§ **Recorded information**:

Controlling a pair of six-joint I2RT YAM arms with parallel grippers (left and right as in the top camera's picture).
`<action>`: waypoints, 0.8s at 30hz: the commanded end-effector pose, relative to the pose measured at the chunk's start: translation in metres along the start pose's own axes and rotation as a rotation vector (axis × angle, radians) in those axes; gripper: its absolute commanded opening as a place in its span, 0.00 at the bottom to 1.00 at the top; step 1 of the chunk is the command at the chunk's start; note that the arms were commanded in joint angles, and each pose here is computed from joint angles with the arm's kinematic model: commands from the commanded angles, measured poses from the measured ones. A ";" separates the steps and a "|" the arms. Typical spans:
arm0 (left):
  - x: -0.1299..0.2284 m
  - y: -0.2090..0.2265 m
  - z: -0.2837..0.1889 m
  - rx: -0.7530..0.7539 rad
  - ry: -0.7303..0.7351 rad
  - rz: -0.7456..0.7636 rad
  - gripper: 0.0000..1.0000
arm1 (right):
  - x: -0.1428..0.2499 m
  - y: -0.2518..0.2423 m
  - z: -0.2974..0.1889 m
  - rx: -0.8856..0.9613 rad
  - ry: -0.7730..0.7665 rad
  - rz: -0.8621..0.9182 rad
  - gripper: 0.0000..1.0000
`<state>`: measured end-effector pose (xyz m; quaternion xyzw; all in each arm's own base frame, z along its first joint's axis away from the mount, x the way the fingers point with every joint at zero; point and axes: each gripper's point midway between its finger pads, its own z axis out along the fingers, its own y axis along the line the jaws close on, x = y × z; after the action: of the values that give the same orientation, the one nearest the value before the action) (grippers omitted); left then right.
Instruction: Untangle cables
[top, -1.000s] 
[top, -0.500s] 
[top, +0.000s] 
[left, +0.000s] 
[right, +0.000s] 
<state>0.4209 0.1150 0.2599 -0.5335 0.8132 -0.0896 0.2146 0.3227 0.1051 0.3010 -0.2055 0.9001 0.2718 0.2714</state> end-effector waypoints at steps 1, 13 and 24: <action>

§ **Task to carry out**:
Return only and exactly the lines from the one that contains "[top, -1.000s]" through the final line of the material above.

§ **Solution below**:
[top, -1.000s] 
[top, -0.500s] 
[top, +0.000s] 
[left, +0.000s] 
[right, +0.000s] 
<state>0.4209 0.1150 0.2599 -0.5335 0.8132 -0.0896 0.2146 0.3227 0.1051 0.3010 -0.2055 0.9001 0.2718 0.2714</state> end-effector waypoints at steps 1, 13 and 24: <action>

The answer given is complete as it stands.